Has to be a qualified distribution...only can take out principle added to fund not profits...have to be 59.5 or have money going towards a house...it’s a great idea if you don’t need to access your profits for awhile or are close to or older than 59.5
Return of Contributions
Because you have already paid taxes on the money you contribute to a Roth IRA, you can withdraw an amount equal to your contributions at any time for any reason without creating a taxable event. For example, you might contribute $5,000 to your Roth IRA and use the money to buy stock. If the market value of the stock increased to $6,000 you could sell the stock and withdraw $5,000. The IRS would consider the $5,000 withdrawal a nontaxable return of your contributions, so you would not be taxed on this capital gain.
Qualified Withdrawals
"Qualified withdrawal" refers only to the investment gains in your Roth IRA. You must have had the account for at least five years and meet one of the other Internal Revenue Service qualifications before your earnings become qualified. The most common additional qualification is reaching age 59 1/2. However, you can also take qualified withdrawals if you are using the money to buy a first home or if you are disabled. Qualified withdrawals are free from federal income taxes, regardless of how the growth was earned.

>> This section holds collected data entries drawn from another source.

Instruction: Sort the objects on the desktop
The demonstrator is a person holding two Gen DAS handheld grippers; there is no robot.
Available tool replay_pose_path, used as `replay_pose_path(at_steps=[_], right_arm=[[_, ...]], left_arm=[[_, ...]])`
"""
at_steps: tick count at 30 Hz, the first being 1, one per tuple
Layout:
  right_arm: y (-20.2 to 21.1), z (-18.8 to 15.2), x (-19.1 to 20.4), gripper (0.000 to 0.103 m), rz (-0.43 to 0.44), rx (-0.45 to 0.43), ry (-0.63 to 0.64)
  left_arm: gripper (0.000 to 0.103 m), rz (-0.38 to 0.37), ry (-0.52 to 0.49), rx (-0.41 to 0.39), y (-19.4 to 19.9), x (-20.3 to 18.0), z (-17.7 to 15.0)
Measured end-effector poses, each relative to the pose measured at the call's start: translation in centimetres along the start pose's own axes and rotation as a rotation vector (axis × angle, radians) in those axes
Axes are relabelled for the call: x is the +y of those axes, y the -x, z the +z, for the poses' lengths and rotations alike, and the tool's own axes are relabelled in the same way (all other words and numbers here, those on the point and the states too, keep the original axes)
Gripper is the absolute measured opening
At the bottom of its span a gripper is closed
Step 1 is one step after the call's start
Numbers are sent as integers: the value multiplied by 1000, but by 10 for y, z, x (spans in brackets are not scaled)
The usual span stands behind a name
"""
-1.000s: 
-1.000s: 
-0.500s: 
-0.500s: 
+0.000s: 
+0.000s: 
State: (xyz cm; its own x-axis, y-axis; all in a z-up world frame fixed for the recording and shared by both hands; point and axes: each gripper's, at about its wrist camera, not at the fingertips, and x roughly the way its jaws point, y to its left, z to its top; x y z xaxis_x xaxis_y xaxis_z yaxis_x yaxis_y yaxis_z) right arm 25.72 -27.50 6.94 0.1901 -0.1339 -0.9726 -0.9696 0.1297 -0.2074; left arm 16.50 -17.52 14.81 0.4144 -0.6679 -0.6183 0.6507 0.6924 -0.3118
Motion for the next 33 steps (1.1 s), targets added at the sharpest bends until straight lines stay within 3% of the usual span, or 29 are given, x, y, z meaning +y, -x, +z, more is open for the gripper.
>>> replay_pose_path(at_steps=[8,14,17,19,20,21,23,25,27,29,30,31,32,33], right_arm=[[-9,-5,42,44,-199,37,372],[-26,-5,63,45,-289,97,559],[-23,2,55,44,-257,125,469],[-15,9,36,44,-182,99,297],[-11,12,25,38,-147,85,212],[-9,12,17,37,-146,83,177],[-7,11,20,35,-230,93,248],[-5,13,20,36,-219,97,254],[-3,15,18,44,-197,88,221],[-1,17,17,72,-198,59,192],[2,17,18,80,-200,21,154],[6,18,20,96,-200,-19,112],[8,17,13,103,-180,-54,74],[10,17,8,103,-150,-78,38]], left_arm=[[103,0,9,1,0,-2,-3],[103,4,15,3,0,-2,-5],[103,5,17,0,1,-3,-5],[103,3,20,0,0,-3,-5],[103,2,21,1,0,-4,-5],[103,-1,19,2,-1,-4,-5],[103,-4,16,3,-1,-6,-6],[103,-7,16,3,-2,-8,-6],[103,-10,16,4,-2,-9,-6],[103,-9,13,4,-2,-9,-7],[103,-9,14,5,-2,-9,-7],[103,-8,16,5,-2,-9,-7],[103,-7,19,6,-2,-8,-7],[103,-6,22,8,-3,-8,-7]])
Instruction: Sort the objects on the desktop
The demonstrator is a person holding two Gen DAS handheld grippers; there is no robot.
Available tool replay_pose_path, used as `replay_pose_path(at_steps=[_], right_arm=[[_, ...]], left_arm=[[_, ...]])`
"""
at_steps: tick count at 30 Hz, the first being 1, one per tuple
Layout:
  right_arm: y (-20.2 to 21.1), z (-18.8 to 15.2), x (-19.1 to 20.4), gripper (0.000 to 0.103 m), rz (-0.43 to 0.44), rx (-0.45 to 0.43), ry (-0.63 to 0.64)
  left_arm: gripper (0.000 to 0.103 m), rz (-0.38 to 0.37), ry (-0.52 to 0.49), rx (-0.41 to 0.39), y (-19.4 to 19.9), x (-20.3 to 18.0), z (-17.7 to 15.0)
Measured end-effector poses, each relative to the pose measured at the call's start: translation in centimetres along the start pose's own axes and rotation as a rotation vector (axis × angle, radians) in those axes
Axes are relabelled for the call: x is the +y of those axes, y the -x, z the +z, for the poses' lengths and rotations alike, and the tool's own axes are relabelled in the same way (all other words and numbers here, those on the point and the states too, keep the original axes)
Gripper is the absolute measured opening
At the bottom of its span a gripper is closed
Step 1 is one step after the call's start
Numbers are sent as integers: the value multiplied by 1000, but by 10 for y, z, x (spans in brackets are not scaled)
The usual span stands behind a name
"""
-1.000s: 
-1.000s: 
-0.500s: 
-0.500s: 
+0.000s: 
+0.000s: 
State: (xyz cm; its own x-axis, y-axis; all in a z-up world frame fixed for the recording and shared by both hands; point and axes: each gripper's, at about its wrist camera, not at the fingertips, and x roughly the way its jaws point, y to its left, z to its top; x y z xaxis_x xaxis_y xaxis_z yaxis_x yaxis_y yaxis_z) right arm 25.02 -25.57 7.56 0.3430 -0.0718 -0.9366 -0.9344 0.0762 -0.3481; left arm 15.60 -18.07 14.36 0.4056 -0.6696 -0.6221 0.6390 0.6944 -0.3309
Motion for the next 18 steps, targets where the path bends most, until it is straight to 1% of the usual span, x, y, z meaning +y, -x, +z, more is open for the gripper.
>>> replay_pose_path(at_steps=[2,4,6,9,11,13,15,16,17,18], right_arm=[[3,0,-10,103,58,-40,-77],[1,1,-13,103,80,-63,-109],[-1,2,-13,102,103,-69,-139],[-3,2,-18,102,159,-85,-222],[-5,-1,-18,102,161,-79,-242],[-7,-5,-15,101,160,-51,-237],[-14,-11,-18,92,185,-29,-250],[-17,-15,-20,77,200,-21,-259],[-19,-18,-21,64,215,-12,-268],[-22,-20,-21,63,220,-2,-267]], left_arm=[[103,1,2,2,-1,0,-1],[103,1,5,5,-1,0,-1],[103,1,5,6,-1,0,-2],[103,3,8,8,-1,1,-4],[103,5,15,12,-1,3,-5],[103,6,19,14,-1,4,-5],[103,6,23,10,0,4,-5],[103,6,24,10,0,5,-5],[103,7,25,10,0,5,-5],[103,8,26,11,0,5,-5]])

Nonqualified Distributions
If you withdraw Roth IRA earnings before they become qualified, they will be taxed as ordinary income and may be subject to an additional 10 percent penalty, regardless of how the earnings were produced. For example, you might contribute $5,000 to your Roth IRA and use that money to buy stock. If the market value of that stock increased to $6,000 and you sold your stock, you could make an early withdrawal of $6,000 from your IRA. The IRS would consider $5,000 of this withdrawal to be a nontaxable return of contributions. The remaining $1,000 would be taxed as ordinary income, even though it was earned as a capital gain. You may have to pay an additional 10 percent tax penalty on the $1,000.